Há um problema político de fundo. A questão da transparência é um dos problemas. Um Governo e um ministro estão sujeitos a escrutínio político, são sujeitos a vários tipos de escrutínio, nomeadamente de interesses pessoais. Não estou a levantar a causa nem a causa que está. O facto de ser uma pessoa que tem uma mandato do Governo para preparar um plano e não estando sujeito a este escrutínio político e parlamentar, posso pedir como deputado, o Parlamento pode exigir a vinda de qualquer ministro ao Parlamento para ser escrutinado sobre as propostas que faz, as decisões que toma.
Uma personalidade como estas foge completamente a este escrutínio político que é normal e é fundamental para a própria transparência dos processos. É inexplicável, não sabemos quais são as razões, são um mistério as razões que levam o primeiro-ministro, mais uma vez, a recorrer a um método destes para retirar da esfera política e governamental uma das funções e uma das missões essenciais do Governo. Uma coisa seria convidar um grupo de pessoas competentes para ajudar um ministro ou conjunto de ministros para poder implementar um programa. Outra coisa é fazer outsourcing de um plano de lançamento da economia.
Ainda para mais, [António Costa Silva] não vai preparar um documento técnico. Tem um mandato que extravasa largamente a componente burocrática do processo. Uma coisa é encomendar a alguém um conjunto de ideias ou propostas. Ele vai ser mandatado para negociar em nome do Governo. Começa a ser um padrão e é um padrão na forma de estar e liderar. Politicamente é inaceitável. É inaceitável que o primeiro-ministro recorra a este método e a esta forma para preparar um plano desta importância.

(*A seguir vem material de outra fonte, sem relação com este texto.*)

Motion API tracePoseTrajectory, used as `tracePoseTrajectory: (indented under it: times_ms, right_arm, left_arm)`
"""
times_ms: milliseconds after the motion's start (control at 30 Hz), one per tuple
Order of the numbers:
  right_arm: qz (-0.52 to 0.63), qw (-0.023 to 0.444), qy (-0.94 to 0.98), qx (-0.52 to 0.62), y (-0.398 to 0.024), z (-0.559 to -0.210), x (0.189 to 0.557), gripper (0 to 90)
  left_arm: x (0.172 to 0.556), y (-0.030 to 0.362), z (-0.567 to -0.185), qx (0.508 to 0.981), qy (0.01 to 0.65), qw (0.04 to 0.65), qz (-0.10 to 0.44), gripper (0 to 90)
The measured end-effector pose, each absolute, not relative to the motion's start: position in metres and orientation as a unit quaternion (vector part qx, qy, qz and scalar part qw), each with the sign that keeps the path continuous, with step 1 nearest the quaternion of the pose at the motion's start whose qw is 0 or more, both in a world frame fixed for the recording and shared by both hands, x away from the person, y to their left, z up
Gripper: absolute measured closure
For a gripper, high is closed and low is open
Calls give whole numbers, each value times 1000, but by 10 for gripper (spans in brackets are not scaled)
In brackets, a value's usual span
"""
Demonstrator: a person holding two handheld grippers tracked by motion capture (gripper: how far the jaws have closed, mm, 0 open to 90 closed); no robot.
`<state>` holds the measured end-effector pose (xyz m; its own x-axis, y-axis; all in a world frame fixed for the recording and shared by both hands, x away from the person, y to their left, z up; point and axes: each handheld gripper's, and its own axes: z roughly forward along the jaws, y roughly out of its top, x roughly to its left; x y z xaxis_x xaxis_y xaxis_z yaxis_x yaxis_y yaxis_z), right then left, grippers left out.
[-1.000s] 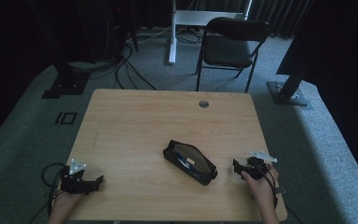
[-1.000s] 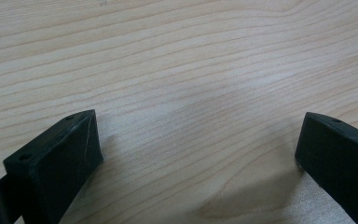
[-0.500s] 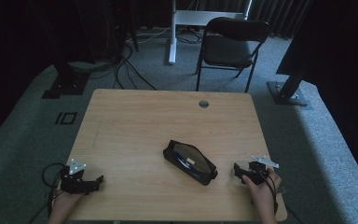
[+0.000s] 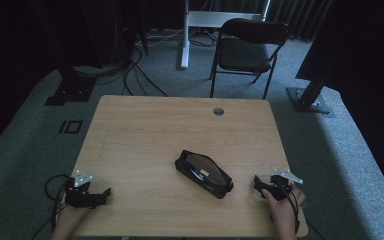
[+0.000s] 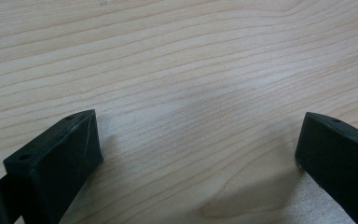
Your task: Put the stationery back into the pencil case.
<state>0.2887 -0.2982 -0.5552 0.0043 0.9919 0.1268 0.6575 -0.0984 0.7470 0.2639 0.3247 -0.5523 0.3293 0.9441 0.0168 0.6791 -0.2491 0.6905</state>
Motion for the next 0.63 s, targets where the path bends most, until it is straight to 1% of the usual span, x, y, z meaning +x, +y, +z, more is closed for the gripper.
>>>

Imagino o que teria sido outro governo qualquer que tivesse recorrido ao mesmo sistema. Aliás, lembramo-nos de quando foi no Governo de Passos Coelho, em que houve uma situação que não tinha nada a ver com isto, era completamente marginal, e levantou-se o Carmo e a Trindade. Neste caso, estamos a falar de uma estratégia para o desenvolvimento da nossa economia, onde vai ser preciso fazer opções, opções políticas de fundo, que têm a ver com interesses, por mais que digam que opções de investir em determinados setores ou apoiar determinados tipos de atividade, são questões de escolha política relevantes e fundamentais.
Não é aceitável que haja uma personalidade fora da esfera governamental, sem estar sujeita ao escrutínio parlamentar, sem estar sujeita aos deveres e obrigações de qualquer membro do governo, que possa ter um poder e um mandato desta configuração e com estes objetivos. Para mim é inaceitável politicamente e do ponto de vista da transparência da gestão da coisa pública.
Como fica o trabalho do Parlamento em relação ao escrutínio deste processo?
Este é um dos problemas. Primeiro, o mandato não é do Governo, o mandato do primeiro-ministro é o mandato do Parlamento. O primeiro-ministro alienou o mandato que tem do Parlamento para o entregar a alguém que da sua confiança pessoal para fazer aquilo que é obrigação do Governo.
Isto levanta mesmo um problema do ponto de vista político e constitucional muito delicado, porque na verdade quem prestar contas perante o Parlamento é o primeiro-ministro e os membros do Governo, não um mandatado para fazer a estratégia para o país.
Esta é a minha opinião pessoal, ainda não falei com o Dr. Rui Rio, que ainda não tem uma posição, que eu saiba, sobre esta matéria. Tem muito mais a ver com aquilo que foi a nossa posição no passado em relação a estas matérias e a a minha forma pessoal de ver este caso.